*WHAT YOU ARE ASKED TO DO*: A faithful copy of the data, pictures omitted, is the required answer.

*RECORDED INFORMATION*:
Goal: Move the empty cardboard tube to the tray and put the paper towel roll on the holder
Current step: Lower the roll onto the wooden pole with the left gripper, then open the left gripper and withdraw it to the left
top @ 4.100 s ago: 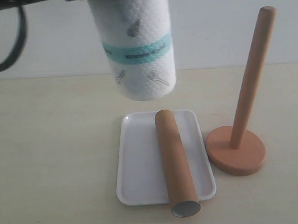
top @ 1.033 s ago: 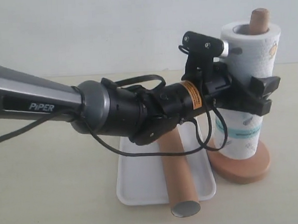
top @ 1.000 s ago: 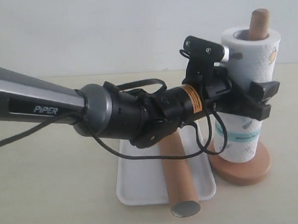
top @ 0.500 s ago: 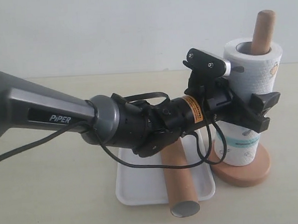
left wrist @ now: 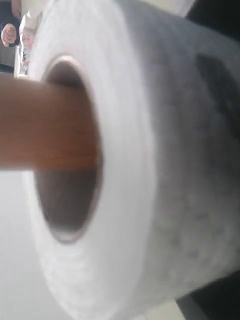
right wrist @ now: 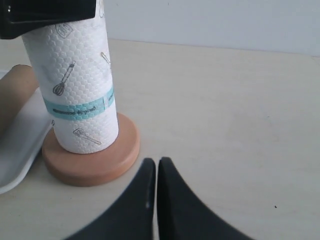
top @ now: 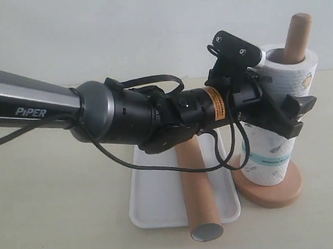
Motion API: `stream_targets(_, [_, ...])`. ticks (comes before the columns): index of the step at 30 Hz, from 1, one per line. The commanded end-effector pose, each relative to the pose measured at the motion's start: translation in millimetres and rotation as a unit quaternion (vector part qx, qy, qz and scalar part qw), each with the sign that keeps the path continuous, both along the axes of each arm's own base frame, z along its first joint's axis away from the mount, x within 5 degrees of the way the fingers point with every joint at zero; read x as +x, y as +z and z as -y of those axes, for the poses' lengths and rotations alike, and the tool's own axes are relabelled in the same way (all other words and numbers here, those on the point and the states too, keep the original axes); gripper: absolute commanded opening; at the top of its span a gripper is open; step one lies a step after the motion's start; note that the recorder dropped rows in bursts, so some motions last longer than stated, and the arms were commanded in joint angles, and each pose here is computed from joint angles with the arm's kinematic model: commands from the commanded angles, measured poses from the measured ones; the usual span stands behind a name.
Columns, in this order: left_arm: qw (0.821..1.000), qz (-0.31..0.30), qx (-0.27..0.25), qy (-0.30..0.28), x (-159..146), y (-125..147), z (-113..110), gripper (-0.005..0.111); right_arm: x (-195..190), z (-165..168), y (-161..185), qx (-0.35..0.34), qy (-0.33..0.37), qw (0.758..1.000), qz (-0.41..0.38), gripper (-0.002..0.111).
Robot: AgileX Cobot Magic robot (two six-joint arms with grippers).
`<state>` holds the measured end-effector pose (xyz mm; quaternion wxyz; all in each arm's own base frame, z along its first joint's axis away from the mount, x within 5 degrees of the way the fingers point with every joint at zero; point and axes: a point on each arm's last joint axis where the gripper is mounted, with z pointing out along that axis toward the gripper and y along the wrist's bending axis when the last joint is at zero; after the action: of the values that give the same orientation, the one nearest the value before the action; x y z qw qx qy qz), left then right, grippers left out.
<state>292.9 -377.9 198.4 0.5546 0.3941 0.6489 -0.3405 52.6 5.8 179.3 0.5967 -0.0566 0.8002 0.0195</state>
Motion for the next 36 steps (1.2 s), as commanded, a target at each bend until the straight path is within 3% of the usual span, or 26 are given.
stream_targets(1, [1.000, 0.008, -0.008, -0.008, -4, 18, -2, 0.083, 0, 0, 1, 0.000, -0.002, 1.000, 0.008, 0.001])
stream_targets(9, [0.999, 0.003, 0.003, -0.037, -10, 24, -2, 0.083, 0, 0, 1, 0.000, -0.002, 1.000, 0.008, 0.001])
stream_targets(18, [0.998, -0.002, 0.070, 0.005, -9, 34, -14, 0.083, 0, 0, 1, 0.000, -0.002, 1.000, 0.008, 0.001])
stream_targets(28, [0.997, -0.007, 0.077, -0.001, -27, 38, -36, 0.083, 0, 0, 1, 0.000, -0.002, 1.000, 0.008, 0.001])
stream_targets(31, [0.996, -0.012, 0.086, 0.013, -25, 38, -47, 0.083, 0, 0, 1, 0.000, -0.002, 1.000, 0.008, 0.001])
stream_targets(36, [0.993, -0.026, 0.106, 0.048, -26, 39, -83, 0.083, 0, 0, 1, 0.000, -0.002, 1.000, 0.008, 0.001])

*PROBLEM SOLUTION*:
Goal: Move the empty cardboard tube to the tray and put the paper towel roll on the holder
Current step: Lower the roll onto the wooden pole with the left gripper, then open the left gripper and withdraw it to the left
top @ 4.100 s ago: 
top @ 1.033 s ago: 
top @ 1.000 s ago: 
top @ 0.500 s ago: 
left wrist @ now: 
right wrist @ now: 
top @ now: 
Motion API: `stream_targets(_, [_, ...])`. ticks (comes before the columns): index of the step at 30 Hz, from 1, one per line. The commanded end-effector pose, each relative to the pose measured at the motion's start: translation in millimetres and rotation as a unit quaternion (vector part qx, qy, qz and scalar part qw), each with the sign that keeps the path continuous, both along the axes of each arm's own base frame, z along its first joint's axis away from the mount, x within 5 degrees of the way the fingers point with every joint at zero; read x as +x, y as +z and z as -y of those axes, for the poses' lengths and rotations alike, and the tool's own axes are relabelled in the same way (all other words and numbers here, those on the point and the states too, keep the original axes); gripper: absolute commanded opening; at the top of its span a gripper is open; step one lies a step after the motion's start; note that the recorder dropped rows in bursts, so some motions last longer than stated, and the arms were commanded in joint angles, and each pose here is computed from joint angles with the arm's kinematic model: commands from the commanded angles, measured poses from the measured ones; the usual span stands behind a name.
Columns, in this order: left_arm: qw (0.821..1.000), qz (-0.31..0.30), qx (-0.27..0.25), qy (-0.30..0.28), x (-159..146), y (-125..147), z (-113..110), gripper (-0.005..0.111); right_arm: x (-195..190), z (-165..168), y (-161..185), qx (-0.35..0.34), qy (-0.33..0.37), qw (0.758..1.000), qz (-0.41..0.38), gripper (-0.002..0.111).
Robot: AgileX Cobot Magic robot (two six-joint arms with grippers).
`<state>` holds the measured end-effector pose (xyz mm; quaternion wxyz; all in each arm's own base frame, z along its first joint's axis away from the mount, x within 5 degrees of the way the fingers point with every joint at zero; point and axes: a point on each arm's last joint axis where the gripper is mounted, with z pointing out along that axis toward the gripper and y along the wrist's bending axis when the last joint is at zero; after the action: of the values that give the same orientation, the one nearest the value before the action; x y z qw qx qy qz), left then right, grippers left out.
<state>292.9 -377.9 198.4 0.5546 0.3941 0.6489 -0.3405 52.6 5.8 179.3 0.5967 -0.0566 0.8002 0.0195</state>
Motion for the next 36 steps (1.2 s), as commanded, a target at each bend until the straight path is within 3% of the usual span, or 26 are given.
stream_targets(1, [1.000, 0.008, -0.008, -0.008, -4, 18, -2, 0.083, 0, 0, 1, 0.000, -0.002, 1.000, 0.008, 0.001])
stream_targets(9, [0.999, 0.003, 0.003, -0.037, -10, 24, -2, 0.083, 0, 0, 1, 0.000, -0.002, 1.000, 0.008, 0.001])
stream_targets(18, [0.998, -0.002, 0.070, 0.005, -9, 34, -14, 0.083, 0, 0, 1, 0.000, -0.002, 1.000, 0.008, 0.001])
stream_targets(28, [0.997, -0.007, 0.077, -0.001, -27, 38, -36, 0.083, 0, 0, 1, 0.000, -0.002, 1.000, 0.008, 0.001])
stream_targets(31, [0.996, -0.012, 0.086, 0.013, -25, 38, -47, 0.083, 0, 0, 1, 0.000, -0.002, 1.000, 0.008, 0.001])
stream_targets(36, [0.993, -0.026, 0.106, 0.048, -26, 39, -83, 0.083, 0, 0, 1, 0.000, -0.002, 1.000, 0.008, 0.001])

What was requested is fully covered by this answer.